* **Provided data**

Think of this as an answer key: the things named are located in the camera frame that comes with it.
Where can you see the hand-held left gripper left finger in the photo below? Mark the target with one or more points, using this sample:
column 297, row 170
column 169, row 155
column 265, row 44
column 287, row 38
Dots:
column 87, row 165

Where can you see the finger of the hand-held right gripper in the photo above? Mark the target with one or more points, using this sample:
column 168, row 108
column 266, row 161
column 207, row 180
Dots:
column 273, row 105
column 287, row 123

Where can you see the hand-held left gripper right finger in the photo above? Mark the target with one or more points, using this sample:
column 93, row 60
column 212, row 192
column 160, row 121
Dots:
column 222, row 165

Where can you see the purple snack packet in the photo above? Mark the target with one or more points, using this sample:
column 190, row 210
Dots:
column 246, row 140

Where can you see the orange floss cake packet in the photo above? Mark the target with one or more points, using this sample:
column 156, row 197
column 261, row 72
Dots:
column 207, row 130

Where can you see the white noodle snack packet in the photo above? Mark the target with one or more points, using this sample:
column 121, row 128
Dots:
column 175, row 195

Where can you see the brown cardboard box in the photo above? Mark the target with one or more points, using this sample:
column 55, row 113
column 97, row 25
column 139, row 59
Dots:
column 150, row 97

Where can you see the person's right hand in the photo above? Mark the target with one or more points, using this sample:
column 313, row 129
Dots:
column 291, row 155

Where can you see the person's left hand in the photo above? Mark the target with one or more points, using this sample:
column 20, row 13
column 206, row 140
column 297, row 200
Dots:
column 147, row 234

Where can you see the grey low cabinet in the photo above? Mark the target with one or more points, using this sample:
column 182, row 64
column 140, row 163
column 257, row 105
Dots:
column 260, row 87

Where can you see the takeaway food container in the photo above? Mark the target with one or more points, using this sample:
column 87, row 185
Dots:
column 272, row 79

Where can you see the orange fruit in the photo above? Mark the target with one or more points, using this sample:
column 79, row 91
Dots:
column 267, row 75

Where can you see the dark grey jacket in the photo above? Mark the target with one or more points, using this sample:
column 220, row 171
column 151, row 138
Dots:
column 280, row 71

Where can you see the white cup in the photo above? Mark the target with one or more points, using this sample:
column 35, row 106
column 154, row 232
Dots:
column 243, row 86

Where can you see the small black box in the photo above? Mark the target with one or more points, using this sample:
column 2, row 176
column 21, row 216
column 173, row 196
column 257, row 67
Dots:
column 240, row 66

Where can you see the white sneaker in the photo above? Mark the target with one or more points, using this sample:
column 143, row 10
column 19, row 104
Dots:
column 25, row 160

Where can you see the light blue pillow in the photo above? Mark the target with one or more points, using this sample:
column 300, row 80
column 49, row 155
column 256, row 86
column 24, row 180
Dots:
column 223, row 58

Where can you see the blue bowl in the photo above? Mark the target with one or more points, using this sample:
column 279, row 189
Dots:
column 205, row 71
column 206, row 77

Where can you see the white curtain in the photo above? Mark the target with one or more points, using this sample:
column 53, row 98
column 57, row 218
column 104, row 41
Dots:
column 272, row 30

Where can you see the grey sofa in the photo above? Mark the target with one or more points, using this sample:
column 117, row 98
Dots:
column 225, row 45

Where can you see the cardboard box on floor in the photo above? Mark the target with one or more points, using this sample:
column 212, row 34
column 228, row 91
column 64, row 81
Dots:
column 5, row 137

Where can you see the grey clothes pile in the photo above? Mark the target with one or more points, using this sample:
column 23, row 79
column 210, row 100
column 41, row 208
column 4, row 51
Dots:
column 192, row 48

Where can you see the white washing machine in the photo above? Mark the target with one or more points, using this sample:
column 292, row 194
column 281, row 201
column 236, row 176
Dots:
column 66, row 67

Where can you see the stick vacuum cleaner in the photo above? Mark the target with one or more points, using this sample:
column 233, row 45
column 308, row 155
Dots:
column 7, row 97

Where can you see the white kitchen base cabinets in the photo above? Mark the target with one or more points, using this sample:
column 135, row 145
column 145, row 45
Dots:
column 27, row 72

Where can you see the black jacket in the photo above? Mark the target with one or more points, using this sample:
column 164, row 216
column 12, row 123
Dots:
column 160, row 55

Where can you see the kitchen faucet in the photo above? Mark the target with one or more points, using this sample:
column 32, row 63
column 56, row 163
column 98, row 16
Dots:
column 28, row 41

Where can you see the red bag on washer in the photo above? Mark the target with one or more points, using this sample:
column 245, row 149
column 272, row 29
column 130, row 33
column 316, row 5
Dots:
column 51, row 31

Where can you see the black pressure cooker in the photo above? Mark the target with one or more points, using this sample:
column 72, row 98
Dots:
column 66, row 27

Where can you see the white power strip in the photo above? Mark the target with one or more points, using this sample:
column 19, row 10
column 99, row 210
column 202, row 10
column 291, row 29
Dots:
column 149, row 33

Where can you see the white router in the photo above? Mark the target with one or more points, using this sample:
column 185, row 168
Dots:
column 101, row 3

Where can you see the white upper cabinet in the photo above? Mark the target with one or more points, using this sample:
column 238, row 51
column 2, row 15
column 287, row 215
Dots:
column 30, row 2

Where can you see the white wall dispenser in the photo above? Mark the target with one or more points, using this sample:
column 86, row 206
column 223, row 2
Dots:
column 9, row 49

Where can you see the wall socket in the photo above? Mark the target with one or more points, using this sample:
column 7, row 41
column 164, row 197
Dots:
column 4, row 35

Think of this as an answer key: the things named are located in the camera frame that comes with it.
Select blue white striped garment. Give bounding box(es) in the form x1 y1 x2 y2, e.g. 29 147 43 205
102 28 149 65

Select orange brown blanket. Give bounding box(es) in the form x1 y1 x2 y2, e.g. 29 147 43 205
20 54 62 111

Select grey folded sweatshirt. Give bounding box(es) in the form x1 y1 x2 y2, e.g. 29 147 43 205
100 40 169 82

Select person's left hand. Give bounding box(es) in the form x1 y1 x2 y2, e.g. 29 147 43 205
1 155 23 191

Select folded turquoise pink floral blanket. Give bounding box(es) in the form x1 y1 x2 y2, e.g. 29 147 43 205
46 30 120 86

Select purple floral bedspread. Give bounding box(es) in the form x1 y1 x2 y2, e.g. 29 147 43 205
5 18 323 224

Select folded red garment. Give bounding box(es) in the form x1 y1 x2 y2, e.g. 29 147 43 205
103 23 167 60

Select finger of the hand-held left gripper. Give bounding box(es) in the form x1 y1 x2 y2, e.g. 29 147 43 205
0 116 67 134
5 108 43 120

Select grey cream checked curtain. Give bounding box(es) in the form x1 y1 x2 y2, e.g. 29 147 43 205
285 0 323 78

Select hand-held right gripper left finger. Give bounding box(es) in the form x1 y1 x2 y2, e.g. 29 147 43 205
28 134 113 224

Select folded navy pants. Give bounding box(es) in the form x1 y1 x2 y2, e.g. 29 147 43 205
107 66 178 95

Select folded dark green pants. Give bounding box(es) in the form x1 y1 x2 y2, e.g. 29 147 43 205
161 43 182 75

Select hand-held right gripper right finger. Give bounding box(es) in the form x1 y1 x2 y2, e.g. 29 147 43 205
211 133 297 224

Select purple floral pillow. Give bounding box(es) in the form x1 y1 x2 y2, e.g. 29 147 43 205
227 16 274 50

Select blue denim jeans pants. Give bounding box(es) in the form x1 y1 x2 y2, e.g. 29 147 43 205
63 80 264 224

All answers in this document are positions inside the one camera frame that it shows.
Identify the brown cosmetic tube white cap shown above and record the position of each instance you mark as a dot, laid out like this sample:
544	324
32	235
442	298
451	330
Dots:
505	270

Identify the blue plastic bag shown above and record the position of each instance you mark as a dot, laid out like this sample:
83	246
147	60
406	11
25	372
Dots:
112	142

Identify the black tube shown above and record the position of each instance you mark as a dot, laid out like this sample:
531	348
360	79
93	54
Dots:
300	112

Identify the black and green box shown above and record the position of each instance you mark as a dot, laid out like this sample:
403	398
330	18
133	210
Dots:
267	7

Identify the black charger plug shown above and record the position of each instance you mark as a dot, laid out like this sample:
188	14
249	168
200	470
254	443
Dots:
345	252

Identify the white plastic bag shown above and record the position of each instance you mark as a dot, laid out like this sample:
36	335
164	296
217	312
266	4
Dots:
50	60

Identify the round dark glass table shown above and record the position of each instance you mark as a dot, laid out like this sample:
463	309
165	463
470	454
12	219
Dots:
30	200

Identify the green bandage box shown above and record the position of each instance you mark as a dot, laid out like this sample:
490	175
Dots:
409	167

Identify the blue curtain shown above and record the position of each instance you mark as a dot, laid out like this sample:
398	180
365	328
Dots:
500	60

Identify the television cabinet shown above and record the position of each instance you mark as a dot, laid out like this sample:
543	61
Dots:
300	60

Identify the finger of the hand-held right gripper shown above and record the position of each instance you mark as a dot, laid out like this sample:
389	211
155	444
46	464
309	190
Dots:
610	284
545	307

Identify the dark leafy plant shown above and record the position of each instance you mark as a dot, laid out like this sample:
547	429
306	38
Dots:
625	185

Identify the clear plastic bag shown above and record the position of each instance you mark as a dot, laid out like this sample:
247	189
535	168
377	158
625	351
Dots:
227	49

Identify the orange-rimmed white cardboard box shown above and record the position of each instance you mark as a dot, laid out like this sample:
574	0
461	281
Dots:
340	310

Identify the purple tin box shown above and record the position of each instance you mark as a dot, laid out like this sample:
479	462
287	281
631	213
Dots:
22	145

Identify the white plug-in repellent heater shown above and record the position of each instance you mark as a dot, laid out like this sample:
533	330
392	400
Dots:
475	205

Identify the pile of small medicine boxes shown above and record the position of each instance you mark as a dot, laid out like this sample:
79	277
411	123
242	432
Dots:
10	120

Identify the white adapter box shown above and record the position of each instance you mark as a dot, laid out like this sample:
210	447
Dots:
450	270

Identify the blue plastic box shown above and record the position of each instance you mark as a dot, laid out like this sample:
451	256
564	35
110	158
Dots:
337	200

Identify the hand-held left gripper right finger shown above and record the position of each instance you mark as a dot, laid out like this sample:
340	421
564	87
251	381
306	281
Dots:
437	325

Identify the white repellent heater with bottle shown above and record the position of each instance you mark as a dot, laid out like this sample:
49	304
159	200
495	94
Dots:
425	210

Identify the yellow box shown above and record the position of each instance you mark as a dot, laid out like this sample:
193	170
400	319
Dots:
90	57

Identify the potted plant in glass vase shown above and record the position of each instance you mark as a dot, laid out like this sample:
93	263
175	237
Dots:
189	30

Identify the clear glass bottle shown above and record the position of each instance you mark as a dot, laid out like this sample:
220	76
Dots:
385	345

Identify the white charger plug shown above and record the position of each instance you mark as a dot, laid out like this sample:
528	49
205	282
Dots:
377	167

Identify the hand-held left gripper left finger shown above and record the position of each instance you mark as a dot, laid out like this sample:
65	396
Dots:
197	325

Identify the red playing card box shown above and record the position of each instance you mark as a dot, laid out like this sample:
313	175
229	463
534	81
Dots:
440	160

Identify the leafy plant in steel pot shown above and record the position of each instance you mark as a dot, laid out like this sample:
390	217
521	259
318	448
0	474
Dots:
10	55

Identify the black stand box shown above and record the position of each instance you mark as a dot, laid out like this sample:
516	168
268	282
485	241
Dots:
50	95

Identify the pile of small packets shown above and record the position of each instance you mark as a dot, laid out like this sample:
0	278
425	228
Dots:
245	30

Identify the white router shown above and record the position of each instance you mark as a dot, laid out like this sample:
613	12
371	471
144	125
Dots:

* **Requirement**
Could you restate, word for word, the lines above from the one with "column 256, row 86" to the one with "column 12, row 123", both included?

* **Expected output**
column 256, row 86
column 24, row 180
Dots:
column 223, row 58

Where can you see the blue bowl in the photo above? Mark the target with one or more points, using this sample:
column 279, row 189
Dots:
column 205, row 71
column 206, row 77

Where can you see the white curtain in the photo above? Mark the target with one or more points, using this sample:
column 53, row 98
column 57, row 218
column 104, row 41
Dots:
column 272, row 30

Where can you see the grey sofa in the photo above? Mark the target with one or more points, using this sample:
column 117, row 98
Dots:
column 225, row 45

Where can you see the cardboard box on floor in the photo above? Mark the target with one or more points, using this sample:
column 212, row 34
column 228, row 91
column 64, row 81
Dots:
column 5, row 137

Where can you see the grey clothes pile in the photo above? Mark the target with one or more points, using this sample:
column 23, row 79
column 210, row 100
column 41, row 208
column 4, row 51
Dots:
column 192, row 48

Where can you see the white washing machine in the photo above? Mark the target with one or more points, using this sample:
column 292, row 194
column 281, row 201
column 236, row 176
Dots:
column 66, row 67

Where can you see the stick vacuum cleaner in the photo above? Mark the target with one or more points, using this sample:
column 233, row 45
column 308, row 155
Dots:
column 7, row 97

Where can you see the white kitchen base cabinets in the photo above? Mark the target with one or more points, using this sample:
column 135, row 145
column 145, row 45
Dots:
column 27, row 72

Where can you see the black jacket in the photo above? Mark the target with one or more points, using this sample:
column 164, row 216
column 12, row 123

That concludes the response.